US guided Thoracolumbar Interfascial plane (TLIP) block is a novel technique first described
in a pilot study on volunteers published by William R. Hand and colleagues in Nov 2015, it
was designed to target the dorsal rami of the thoracolumbar nerves as they pass through the
paraspinal musculature (between the multifidus muscle (MF) and the longissimus muscle (LG)),
which is analogous to the Transversus Abdominis plane (TAP) block which targets the ventral
rami of the thoracolumbar nerves (between the Transversus Abdominis muscle and the internal
oblique muscle).
The block was performed bilaterally at the level of L3 and they reported a reproducible area
of anesthesia to pinprick in a mean (SD) area covering 137.4 (71.0) cm2 of the lower back
(including the midline) after 20 minutes of the block.
Multiple case reports for TLIP block in lumbar spine surgery were described afterwards,
Hironobu Ueshima and colleagues described 2 cases that required no additional postoperative
analgesia and no complications, then another 2 cases with nearly the same results, they
conducted a cadaveric study to assess the spread of injectate within the plane between the MF
and LG muscles using only 5ml of blue dye solution, they verified the spread of the dye to
the transverse process of the 3rd lumbar vertebra (level of injection) in all cadavers, so
they suggested that the local anesthetic's injectate into the fascial plane between the MF
and LG muscles can indeed block the posterior rami of the lumbar nerves.

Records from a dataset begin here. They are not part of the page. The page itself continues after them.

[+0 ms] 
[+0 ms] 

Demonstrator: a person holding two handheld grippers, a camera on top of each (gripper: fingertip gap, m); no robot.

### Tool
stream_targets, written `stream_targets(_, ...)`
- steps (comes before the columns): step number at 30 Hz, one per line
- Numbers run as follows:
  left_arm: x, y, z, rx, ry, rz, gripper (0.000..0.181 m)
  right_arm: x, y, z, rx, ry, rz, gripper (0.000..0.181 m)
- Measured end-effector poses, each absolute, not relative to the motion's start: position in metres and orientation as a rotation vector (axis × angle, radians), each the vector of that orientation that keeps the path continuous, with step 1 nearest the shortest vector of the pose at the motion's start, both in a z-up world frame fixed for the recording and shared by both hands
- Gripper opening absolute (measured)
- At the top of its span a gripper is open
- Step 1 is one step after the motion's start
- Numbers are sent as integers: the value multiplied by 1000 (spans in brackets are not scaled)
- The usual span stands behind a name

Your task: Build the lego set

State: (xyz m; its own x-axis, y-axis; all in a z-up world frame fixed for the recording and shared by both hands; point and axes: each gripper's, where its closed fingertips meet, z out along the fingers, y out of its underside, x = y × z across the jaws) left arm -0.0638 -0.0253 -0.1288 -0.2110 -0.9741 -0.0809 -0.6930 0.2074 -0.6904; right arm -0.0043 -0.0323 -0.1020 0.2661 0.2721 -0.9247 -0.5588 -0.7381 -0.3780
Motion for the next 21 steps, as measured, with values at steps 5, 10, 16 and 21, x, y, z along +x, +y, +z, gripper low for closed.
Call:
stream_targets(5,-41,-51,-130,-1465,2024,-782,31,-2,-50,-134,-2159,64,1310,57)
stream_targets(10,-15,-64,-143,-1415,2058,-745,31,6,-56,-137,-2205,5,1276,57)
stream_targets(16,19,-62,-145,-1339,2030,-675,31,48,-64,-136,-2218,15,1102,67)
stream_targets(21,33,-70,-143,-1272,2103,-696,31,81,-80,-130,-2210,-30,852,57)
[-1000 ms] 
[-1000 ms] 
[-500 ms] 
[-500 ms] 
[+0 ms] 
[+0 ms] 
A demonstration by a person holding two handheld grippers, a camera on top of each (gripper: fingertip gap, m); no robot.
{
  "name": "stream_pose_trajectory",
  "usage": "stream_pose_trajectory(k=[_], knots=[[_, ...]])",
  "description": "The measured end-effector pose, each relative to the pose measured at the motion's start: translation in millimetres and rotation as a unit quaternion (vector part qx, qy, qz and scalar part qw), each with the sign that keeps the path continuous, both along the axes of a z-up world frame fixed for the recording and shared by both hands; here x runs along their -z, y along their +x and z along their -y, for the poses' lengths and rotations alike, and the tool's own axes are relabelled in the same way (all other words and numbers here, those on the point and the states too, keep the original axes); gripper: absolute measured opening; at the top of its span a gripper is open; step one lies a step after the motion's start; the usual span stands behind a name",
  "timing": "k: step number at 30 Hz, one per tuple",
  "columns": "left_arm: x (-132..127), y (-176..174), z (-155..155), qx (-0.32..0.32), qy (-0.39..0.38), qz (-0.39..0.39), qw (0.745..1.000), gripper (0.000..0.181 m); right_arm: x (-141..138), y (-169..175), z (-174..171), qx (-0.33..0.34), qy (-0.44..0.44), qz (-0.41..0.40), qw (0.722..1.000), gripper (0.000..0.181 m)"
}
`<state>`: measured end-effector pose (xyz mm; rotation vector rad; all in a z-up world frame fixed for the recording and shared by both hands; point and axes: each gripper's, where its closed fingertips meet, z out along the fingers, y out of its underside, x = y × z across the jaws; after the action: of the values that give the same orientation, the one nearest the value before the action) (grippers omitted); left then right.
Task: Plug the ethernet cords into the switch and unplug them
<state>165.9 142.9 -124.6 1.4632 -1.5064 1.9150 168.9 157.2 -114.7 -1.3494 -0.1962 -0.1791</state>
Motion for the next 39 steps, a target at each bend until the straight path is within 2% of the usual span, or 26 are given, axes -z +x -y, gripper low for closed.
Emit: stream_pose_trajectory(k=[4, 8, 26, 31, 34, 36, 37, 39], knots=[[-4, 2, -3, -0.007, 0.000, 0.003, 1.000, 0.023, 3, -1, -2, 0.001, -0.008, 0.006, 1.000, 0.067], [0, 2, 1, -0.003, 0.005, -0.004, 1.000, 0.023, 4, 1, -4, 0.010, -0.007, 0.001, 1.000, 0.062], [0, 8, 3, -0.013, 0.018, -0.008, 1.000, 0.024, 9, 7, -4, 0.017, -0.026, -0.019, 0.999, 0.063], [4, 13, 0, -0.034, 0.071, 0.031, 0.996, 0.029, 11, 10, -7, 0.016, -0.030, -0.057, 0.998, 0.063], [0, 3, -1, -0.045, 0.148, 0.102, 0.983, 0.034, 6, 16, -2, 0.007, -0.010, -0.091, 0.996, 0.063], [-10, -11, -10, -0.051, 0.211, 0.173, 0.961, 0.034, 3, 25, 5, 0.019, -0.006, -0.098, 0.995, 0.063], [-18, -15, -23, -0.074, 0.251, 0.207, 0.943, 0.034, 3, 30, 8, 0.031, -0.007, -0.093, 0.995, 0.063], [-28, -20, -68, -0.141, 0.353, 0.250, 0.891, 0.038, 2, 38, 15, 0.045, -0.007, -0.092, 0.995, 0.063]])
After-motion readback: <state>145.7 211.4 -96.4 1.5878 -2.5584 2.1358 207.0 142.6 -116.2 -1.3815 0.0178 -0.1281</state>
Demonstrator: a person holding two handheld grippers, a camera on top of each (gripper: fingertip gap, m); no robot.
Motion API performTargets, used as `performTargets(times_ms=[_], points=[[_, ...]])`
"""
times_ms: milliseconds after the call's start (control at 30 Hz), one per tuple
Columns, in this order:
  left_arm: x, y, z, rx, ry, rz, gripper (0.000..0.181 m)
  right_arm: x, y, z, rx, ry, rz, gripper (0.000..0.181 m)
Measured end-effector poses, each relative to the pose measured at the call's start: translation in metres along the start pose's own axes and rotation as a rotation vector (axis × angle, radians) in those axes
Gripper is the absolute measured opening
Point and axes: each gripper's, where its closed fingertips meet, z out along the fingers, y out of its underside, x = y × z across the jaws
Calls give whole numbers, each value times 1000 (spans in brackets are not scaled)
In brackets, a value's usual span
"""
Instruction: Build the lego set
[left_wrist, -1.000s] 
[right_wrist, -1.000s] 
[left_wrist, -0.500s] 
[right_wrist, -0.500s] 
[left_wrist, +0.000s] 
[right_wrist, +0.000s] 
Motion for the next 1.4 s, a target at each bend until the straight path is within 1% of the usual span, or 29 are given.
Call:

Finally they explored the continuous variation of the block in another 2 cases with reported
pain free duration for 2 days (the duration of the study) and a pinprick anesthesia area
covering from L1 to L4 level and no complications.
TLIP block has the potential benefit of blocking sensations from spinal and para-spinal
structures involved in the surgical trauma up to 1 level above and below the level of the
block (including deeper structures, not only skin and subcutaneous tissues, unlike simple
wound infiltration), while also sparing neurological functions of the lower limb (specially
the motor functions) and urinary bladder functions (Voiding).